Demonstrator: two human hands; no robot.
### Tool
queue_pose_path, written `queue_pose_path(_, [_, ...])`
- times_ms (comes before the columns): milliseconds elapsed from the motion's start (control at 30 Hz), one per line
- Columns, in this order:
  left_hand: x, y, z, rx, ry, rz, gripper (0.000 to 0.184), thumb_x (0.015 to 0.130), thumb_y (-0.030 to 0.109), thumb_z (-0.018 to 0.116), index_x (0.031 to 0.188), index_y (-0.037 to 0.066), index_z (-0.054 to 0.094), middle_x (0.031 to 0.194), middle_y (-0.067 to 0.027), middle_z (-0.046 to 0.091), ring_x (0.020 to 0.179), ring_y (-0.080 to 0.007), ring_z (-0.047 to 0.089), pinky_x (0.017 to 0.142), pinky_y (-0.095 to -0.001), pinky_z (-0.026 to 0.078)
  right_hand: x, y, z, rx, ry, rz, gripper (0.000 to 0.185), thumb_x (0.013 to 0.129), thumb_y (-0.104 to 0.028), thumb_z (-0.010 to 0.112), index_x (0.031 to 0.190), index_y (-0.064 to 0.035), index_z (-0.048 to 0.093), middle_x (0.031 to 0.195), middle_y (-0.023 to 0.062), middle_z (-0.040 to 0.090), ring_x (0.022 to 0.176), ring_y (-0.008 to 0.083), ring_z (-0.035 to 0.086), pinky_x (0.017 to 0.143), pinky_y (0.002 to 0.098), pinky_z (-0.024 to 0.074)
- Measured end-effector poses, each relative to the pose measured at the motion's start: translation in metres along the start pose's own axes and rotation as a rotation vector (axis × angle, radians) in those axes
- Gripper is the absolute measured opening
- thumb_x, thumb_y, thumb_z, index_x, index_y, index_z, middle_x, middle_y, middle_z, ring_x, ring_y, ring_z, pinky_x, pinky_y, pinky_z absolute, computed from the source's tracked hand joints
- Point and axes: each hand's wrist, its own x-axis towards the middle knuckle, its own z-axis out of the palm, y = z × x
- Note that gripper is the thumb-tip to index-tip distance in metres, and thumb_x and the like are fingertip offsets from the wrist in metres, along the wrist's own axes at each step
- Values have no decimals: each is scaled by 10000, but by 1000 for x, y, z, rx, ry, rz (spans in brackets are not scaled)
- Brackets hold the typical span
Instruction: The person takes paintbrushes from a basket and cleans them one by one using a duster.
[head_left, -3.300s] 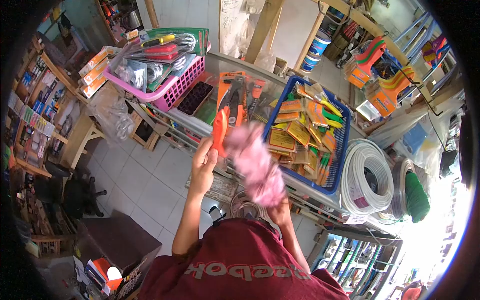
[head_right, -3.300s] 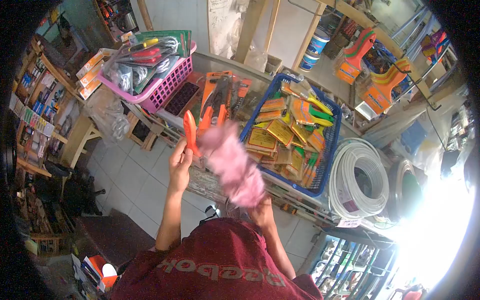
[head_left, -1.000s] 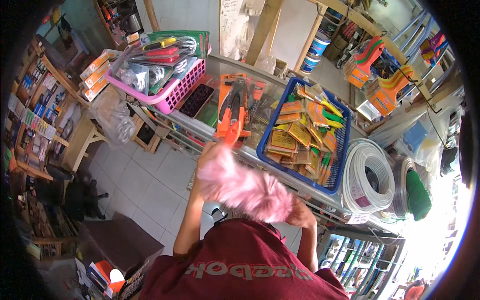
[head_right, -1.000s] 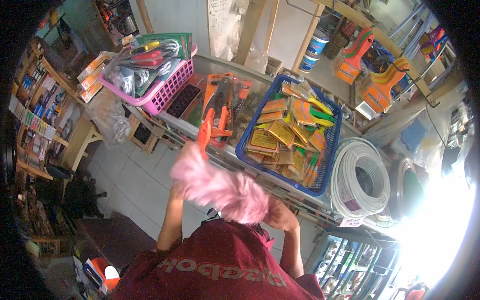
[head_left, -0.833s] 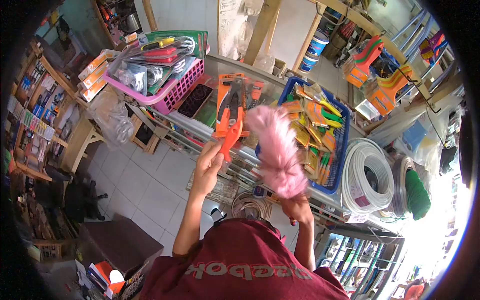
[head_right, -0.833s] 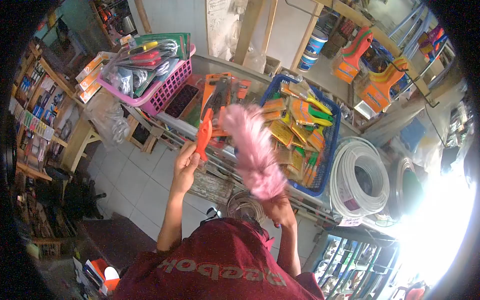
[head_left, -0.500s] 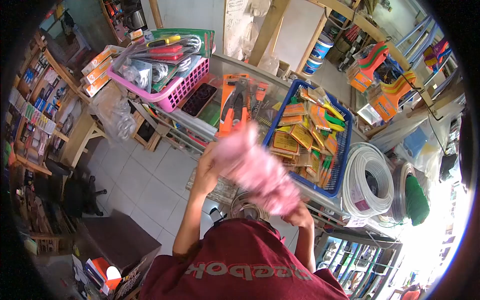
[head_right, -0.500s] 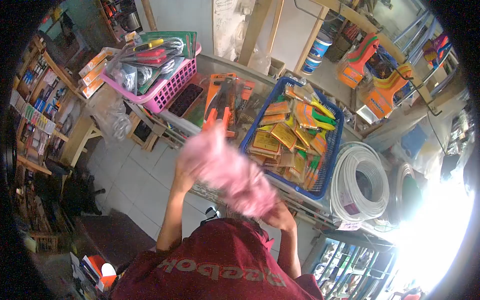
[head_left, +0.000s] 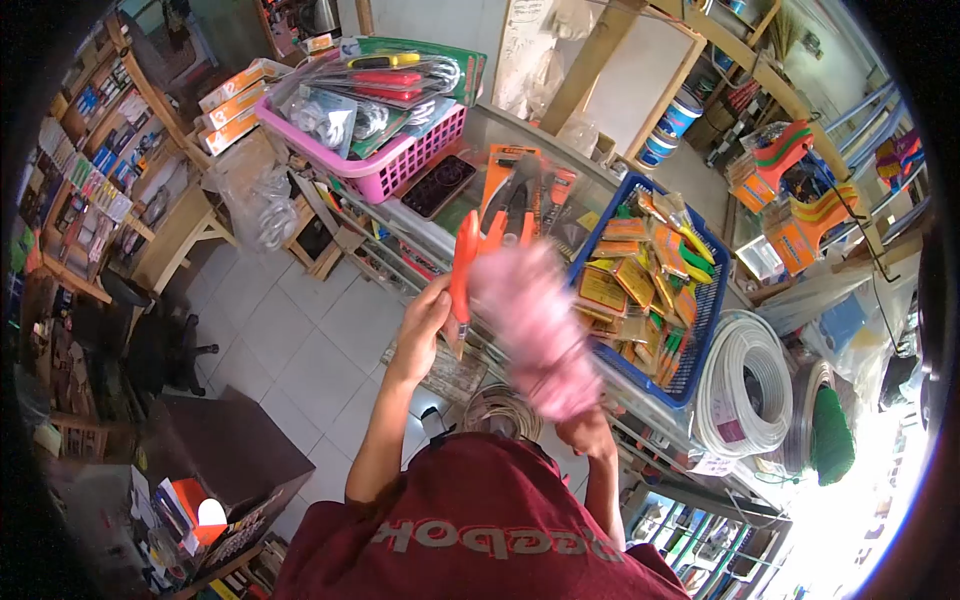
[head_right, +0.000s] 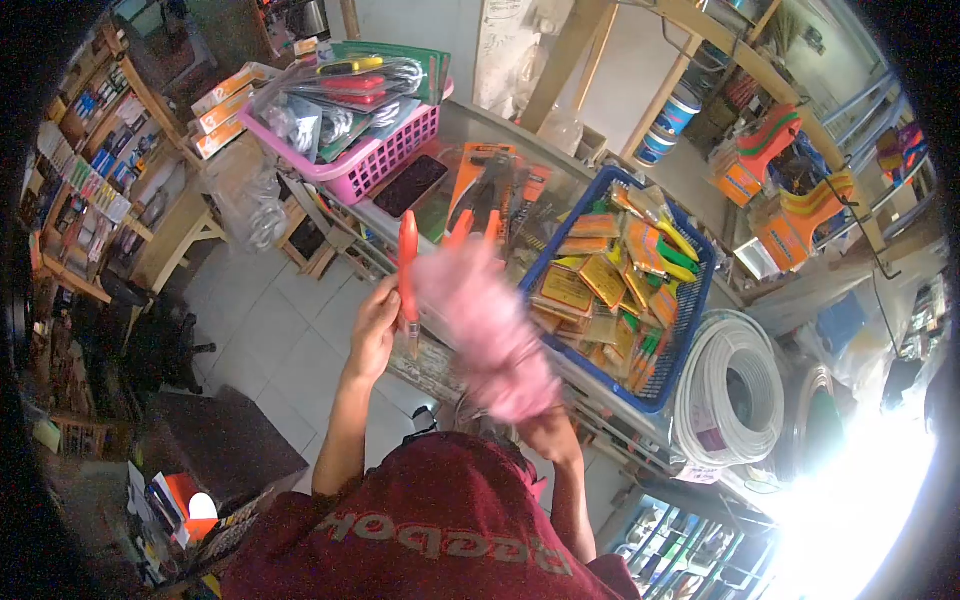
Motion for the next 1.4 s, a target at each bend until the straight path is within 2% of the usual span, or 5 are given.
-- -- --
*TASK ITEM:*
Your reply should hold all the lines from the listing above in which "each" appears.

*RESPONSE TO THIS EXERCISE:*
- Measured end-effector poses, each relative to the pose measured at the motion's start: translation in metres along the start pose's own axes and rotation as a rotation vector (axis × angle, radians) in those axes
- Point and axes: each hand's wrist, its own x-axis towards the middle knuckle, its own z-axis out of the palm, y = z × x
- Note that gripper is the thumb-tip to index-tip distance in metres, and thumb_x and the like are fingertip offsets from the wrist in metres, along the wrist's own axes at each step
- Values have no decimals: each is scaled by 10000, but by 1000 for x, y, z, rx, ry, rz (spans in brackets are not scaled)
Motion for the next 1.4 s, a target at each bend until the straight path is within 2% of the usual span, or 5 are given.

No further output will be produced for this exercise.